Photo: Johan Persson
First and foremost, the London musical, imported from Broadway, has a musical problem. The music, composed by Florence Welch, english singer/songwriter and frontwoman of indie rock band Florence & The Machine, has been a hot topic of conversation.
Opinions are divided on the mix of modern orchestral pop-style musical music and 1920s “Gatsby Jazz”, which evokes the era with a new twist. I belong to the group of reviewers who do not find the result very successful.
Despite the large orchestra and ambitious arrangements, the music does not really come across.
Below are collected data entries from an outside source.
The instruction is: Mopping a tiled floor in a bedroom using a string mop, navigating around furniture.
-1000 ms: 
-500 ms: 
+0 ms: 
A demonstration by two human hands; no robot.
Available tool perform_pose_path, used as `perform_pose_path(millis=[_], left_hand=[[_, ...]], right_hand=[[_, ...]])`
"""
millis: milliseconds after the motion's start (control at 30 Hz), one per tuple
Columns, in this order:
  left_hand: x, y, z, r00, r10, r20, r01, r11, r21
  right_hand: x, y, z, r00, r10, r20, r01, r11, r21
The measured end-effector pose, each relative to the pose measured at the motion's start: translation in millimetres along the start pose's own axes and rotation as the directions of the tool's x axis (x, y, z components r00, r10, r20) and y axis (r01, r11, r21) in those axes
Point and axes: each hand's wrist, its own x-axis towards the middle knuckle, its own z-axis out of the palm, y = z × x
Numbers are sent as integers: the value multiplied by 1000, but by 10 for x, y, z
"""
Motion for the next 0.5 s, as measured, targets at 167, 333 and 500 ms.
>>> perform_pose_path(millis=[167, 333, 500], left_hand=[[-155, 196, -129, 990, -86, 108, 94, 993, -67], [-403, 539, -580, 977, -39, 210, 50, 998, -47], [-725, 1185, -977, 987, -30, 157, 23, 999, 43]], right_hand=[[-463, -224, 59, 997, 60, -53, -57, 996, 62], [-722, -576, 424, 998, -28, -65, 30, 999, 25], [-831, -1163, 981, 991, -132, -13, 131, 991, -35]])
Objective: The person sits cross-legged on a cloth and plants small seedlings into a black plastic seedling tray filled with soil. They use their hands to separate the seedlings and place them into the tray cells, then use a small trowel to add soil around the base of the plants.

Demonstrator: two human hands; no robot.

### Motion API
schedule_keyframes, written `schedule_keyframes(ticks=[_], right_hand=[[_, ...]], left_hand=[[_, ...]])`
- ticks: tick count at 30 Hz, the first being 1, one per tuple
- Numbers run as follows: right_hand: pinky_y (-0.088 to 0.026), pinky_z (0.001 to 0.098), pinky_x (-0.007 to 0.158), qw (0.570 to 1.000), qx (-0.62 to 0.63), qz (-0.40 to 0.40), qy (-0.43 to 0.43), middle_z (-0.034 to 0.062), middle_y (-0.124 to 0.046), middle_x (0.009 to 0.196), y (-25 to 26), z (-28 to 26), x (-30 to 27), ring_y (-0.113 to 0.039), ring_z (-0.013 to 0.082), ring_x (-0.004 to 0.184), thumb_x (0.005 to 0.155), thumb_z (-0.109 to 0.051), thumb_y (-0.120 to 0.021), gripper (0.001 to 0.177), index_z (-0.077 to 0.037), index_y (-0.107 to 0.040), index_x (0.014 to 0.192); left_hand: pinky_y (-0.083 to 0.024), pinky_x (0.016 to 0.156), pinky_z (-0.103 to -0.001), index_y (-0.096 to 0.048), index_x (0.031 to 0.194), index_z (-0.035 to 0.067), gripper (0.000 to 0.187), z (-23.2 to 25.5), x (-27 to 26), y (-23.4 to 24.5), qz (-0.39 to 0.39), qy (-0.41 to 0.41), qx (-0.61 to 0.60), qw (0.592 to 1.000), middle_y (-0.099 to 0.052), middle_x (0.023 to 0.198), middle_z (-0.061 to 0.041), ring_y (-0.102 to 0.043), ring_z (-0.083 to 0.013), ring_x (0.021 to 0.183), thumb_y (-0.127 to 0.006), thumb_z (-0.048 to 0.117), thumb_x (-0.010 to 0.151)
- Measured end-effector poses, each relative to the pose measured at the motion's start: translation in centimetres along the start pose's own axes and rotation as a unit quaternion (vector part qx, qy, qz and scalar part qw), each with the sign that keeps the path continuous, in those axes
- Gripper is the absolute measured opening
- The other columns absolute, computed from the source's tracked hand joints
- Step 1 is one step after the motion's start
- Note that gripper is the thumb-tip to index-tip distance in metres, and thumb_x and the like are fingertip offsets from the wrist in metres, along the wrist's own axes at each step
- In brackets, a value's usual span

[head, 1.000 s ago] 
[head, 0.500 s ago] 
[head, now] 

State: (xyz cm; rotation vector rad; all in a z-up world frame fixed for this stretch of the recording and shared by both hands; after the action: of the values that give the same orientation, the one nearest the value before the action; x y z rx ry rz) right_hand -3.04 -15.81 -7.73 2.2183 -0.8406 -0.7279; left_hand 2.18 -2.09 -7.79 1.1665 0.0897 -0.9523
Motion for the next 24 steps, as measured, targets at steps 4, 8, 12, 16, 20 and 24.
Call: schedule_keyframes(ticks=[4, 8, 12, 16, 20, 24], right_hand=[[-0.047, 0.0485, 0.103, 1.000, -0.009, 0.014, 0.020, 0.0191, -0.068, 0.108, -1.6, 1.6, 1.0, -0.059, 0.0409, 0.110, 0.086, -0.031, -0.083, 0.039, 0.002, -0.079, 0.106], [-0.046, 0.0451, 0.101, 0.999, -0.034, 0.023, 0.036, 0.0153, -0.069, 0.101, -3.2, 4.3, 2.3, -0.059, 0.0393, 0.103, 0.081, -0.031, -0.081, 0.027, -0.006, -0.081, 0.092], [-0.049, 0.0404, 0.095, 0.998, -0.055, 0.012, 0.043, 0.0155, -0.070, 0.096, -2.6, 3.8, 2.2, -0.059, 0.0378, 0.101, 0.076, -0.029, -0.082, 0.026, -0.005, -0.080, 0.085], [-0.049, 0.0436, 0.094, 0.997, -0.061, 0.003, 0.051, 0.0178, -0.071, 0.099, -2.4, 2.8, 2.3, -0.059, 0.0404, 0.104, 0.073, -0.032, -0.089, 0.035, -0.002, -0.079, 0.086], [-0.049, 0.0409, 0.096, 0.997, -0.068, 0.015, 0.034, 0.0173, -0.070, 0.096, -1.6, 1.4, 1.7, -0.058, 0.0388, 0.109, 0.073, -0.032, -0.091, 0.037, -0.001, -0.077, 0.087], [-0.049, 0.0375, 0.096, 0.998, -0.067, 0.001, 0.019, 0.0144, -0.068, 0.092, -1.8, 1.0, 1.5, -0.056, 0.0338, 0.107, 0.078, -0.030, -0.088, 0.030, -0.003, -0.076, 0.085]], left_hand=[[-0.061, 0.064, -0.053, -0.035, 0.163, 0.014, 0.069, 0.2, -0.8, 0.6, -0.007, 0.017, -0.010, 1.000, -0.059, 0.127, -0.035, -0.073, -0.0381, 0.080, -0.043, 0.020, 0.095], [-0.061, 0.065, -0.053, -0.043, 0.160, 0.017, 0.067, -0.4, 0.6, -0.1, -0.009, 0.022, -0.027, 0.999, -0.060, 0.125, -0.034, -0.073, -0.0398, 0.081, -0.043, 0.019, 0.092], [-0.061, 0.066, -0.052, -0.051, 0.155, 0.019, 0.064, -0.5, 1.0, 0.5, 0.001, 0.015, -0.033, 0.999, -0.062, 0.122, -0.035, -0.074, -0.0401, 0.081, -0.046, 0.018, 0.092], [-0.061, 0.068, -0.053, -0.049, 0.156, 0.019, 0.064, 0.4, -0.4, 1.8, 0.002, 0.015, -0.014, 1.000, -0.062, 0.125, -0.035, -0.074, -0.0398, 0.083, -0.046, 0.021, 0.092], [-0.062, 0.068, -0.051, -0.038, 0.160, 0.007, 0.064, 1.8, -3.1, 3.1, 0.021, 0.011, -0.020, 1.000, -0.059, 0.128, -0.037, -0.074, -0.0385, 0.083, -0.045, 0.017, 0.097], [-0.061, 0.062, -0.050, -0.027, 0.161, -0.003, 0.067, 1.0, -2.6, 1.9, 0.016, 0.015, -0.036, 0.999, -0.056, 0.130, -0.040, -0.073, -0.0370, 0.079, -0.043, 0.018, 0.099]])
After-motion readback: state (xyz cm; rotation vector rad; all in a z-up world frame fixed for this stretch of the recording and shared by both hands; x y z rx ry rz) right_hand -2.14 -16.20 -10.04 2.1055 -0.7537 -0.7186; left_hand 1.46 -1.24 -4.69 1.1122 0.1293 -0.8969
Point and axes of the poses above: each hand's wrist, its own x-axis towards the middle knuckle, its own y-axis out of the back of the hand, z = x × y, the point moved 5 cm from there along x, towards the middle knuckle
You never get caught up in the delicious melancholy of the story, which unfolds in Jay Gatsby’s awkward attempts to get close to Daisy, whom he has loved for so long and who is at the heart of the story, along with the portrait of the glittering American dream – and its dark underside.

Photo: Johan Persson
The production delivers on set design and formidable dance numbers wrapped in a wonderful staging of extreme wealth and the Long Island upper class after the First World War.
The melancholic/dramatic plot has the potential to become a powerful Puccini opera, just not in this treat, where Puccini had long since fired his librettists for lack of an effective storyline and characterisation that calls for empathy and compassion.

Photo: Johan Persson
Despite its lavish staging, The Great Gatsby comes across as a strangely hollow piece of musical theatre that fires with its entire arsenal but doesn’t quite hit the mark.
It gets four stars from Got to see this. Compared to the reception in the British theatre press, that’s on the polite side.